EXERCISE GOAL -> Write the listing out once more, identical to the original but without pictures.
*** DATA Section Begins ***
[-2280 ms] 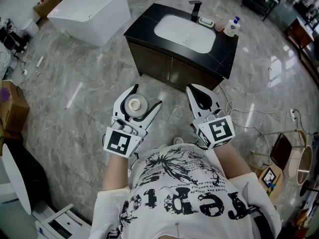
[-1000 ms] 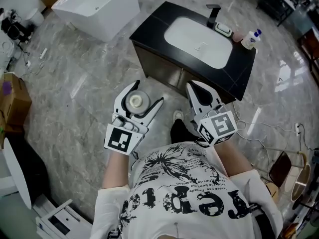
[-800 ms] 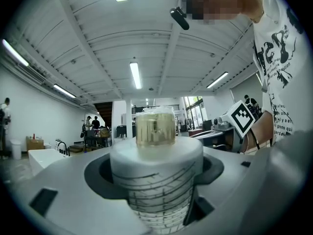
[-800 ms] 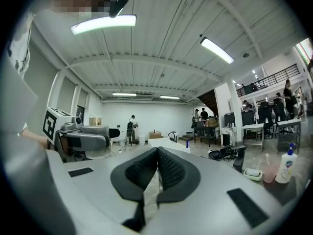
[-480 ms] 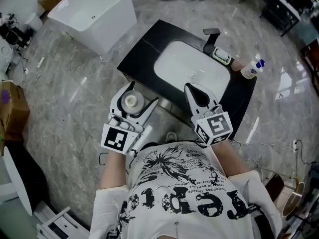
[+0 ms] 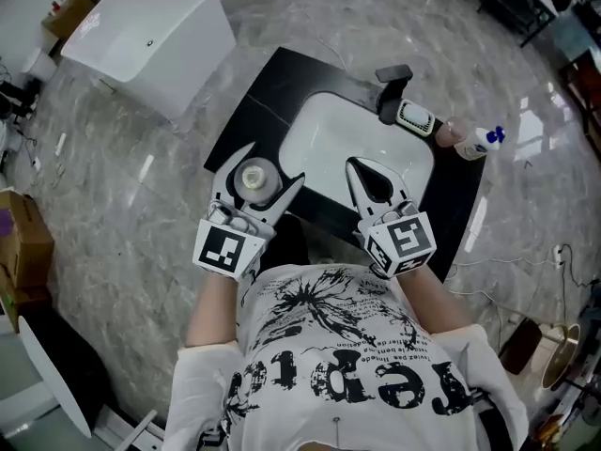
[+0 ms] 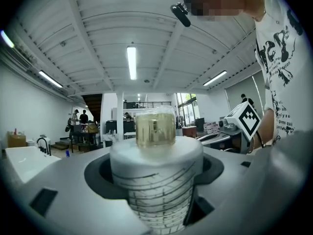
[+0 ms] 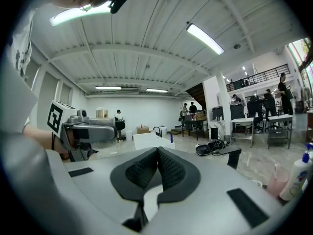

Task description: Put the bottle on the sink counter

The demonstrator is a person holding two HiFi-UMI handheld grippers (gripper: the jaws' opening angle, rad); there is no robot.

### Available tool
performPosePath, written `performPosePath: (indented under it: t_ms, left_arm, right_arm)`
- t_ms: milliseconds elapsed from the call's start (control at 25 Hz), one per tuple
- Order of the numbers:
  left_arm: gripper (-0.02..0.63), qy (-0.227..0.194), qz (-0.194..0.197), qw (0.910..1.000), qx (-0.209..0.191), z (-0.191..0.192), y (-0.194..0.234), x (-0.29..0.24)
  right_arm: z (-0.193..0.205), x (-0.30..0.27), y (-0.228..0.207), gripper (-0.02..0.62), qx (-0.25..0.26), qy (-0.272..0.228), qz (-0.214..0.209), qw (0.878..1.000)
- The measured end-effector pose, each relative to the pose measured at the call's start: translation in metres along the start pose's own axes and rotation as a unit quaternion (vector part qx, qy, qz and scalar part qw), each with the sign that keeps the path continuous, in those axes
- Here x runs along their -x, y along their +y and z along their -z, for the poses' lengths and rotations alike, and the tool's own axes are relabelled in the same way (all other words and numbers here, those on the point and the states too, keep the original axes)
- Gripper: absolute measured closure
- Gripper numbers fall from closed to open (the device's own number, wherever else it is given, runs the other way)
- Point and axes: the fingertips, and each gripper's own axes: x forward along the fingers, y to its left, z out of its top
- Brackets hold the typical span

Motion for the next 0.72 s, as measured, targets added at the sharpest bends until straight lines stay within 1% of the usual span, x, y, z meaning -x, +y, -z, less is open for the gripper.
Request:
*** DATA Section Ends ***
ANSWER TO THIS EXERCISE ->
[-2280 ms] 
[-1000 ms] 
[-800 ms] 
[-800 ms] 
[-480 ms] 
[+0 ms] 
[+0 ms] 
[+0 ms] 

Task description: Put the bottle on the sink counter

The demonstrator is a person holding two HiFi-UMI handheld grippers (gripper: the jaws' opening angle, rad); there is no robot.

### Available tool
performPosePath, written `performPosePath: (indented under it: t_ms, left_arm, right_arm)`
- t_ms: milliseconds elapsed from the call's start (control at 25 Hz), one per tuple
- Order of the numbers:
  left_arm: gripper (-0.02..0.63), qy (-0.227..0.194), qz (-0.194..0.197), qw (0.910..1.000), qx (-0.209..0.191), z (-0.191..0.192), y (-0.194..0.234), x (-0.29..0.24)
  right_arm: z (-0.193..0.205), x (-0.30..0.27), y (-0.228..0.207), gripper (-0.02..0.62), qx (-0.25..0.26), qy (-0.272..0.228), qz (-0.214..0.209), qw (0.878..1.000)
- The measured end-effector pose, each relative to the pose measured at the call's start: translation in metres along the start pose's own axes and rotation as a unit quaternion (vector part qx, qy, qz and scalar part qw), each with the sign that keeps the path continuous, in those axes
- Here x runs along their -x, y along their +y and z along their -z, for the poses' lengths and rotations alike, and the tool's own axes are relabelled in the same way (all other words and numbers here, those on the point and the states too, keep the original axes)
- Gripper: absolute measured closure
- Gripper numbers fall from closed to open (the device's own number, wherever else it is given, runs the other way)
- Point and axes: the fingertips, and each gripper's own axes: x forward along the fingers, y to its left, z out of its top
- Brackets hold the typical span

Motion for the next 0.72 s, as measured, targets added at the sharpest bends until straight lines stay within 1% of the usual span, x, y, z meaning -x, +y, -z, less is open for the gripper.
Request:

This finishes the response to the exercise.